Tagaytay-RP chessers on a roll
By Roy Luarca
Philippine Daily Inquirer

Close this AL AIN, U.A.E.—Streaking Tagaytay City blanked Tajikistan Chess Club, 4-0, on Saturday to share the lead with three other teams in the 1st Asian Club Cup at the Al Ain Sports Center here.

With Grandmaster Darwin Laylo drawing first blood, the fourth-seeded Filipinos stormed to their third straight lopsided win and stayed tied with top-ranked Al Ain Team A, third-ranked Qi Yuan of China and No. 7 Club India.

The Filipinos get a reality check Sunday when they tangle with the crack international roster of Al Ain, which also posted 6.0 match points—a win is worth 2 points, a draw 1 and a loss 0—following a 3-1 conquest of Chirchik Chess of Uzbekistan, in the fourth round starting at 4 p.m. (8 p.m.
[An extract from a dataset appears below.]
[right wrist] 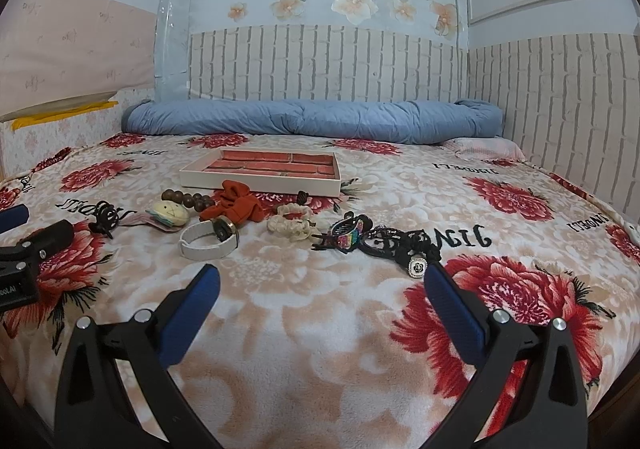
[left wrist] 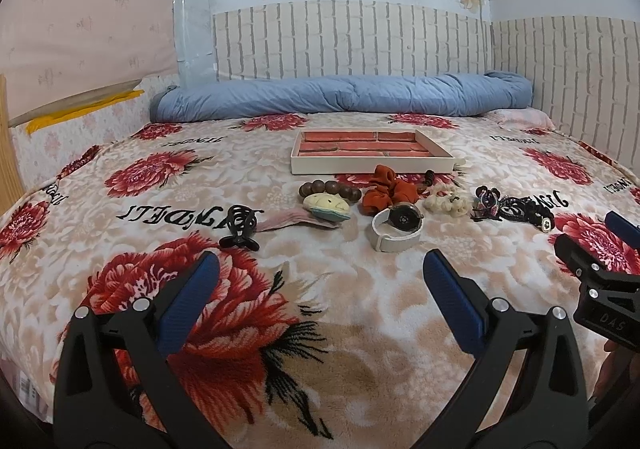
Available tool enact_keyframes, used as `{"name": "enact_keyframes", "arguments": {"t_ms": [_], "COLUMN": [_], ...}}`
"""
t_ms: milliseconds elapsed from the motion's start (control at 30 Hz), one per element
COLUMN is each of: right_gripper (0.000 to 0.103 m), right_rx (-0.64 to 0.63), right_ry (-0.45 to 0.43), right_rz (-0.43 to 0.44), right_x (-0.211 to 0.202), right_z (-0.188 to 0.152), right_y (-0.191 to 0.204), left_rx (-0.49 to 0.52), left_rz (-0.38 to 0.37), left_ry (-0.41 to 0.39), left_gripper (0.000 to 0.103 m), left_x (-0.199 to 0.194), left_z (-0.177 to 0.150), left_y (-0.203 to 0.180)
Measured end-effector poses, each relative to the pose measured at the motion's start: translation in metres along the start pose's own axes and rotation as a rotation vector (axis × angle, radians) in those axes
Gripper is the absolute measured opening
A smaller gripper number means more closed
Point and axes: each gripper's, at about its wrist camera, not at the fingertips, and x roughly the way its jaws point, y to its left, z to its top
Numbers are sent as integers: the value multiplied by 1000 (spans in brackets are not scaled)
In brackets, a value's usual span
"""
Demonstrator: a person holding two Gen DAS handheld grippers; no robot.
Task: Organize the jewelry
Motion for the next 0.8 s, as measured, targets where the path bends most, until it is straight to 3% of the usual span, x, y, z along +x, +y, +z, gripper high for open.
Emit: {"name": "enact_keyframes", "arguments": {"t_ms": [800], "right_gripper": [99], "right_rx": [4], "right_ry": [3], "right_rz": [3], "right_x": [1], "right_z": [0], "right_y": [0], "left_rx": [-11], "left_rz": [-16], "left_ry": [15], "left_gripper": [98], "left_x": [4], "left_z": [0], "left_y": [2]}}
Manila time).

Grandmasters Wesley So, John Paul Gomez and Mark Paragua also bested their respective opponents as the Filipinos duplicated their 4-0 shutout of Al Shuolaa (Yemen) in the first round and bettered their 3.5-0.5 romp over Mon-Cad (Mongolia) in the second round.

Led by Ukrainian Super GM Sergey Karjakin (Elo 2730), Al Ain-A totes a fearsome average rating of 2679 as against Tagaytay City’s 2541.

But the Filipinos are not intimidated and promised to give a good fight on all boards to stay in contention for the champion’s purse of $20,000 in the seven-round Swiss System event.

The 15-year-old So, the country’s highest-rated player with an Elo of 2610, will play black against the 18-year-old Karjakin, the youngest player ever to become a GM at 12 years and seven months and is ranked 15th in the world.

So, chosen Player of the Year by the Chess Journalists Association of the Philippines, is raring to play higher-rated foes. After all, he bested Chinese Super GM Ni Hua (Elo 2710) right in the first round of the recent Dresden Chess Olympiad in Germany and then held Spanish Super GM Alexei Shirov (Elo 2725) to a draw in round six.

Gomez, a three-time national junior champion, will face Ukrainian GM Zahar Efimenko (Elo 2680) in board two while Paragua will tangle with Georgian GM Baadur Jobava (Elo 2664) in board three.

In board four, Laylo will play white in trying to exact revenge against Chinese GM Li Chao (Elo 2622), who beat him en route to the 2008 PGMA Cup title.

Inspired by the presence of older sisters Michelle and Maureen, who are working in Dubai and Abu Dhabi, respectively, Laylo downed Ilhom Yunusov in 32 moves of a Scandinavian Opening to spark the Filipinos’ onslaught.

So followed suit with a 27-move demolition of Fide Master Sokhib Djuraev in a Philidor Defense while Paragua trounced International Master Suhrob Khamdamov after 32 moves of a Caro-Kann Panov variation.

It took Gomez 50 moves to dispose of Rashid Khouseinov in their French Defense tussle, giving the Filipinos, who were sent here by the Tagaytay City government through Mayor Abraham “Bambol” Tolentino and the National Chess Federation of the Philippines headed by Prospero “Butch” Pichay, strong chances of landing in the money race.

According to NCFP executive director and delegation head Willy Abalos, he had instructed his wards to go man-to-man against Al Ain-A, to concentrate on each one’s game and to not rely on teammates to score.

The all-IM Club India jolted the 30-team $60,000 competition by taming the all-GM Fajr Shams Chess Club of Iran, 3-1, following victories by RR Laxman and P Karthikeyan over Russian Mikhail Kobalia (Elo 2630) and Armenian Tigran Petrosian (Elo 2629), who was a pawn up but blundered away a rook under time pressure in the endgame.

Club India clashes with Qi Yuan, which pipped Vietnam Victory Club, 2.5-1.5, in the pivotal fourth round of the event held at this cool, palm-dotted garden city.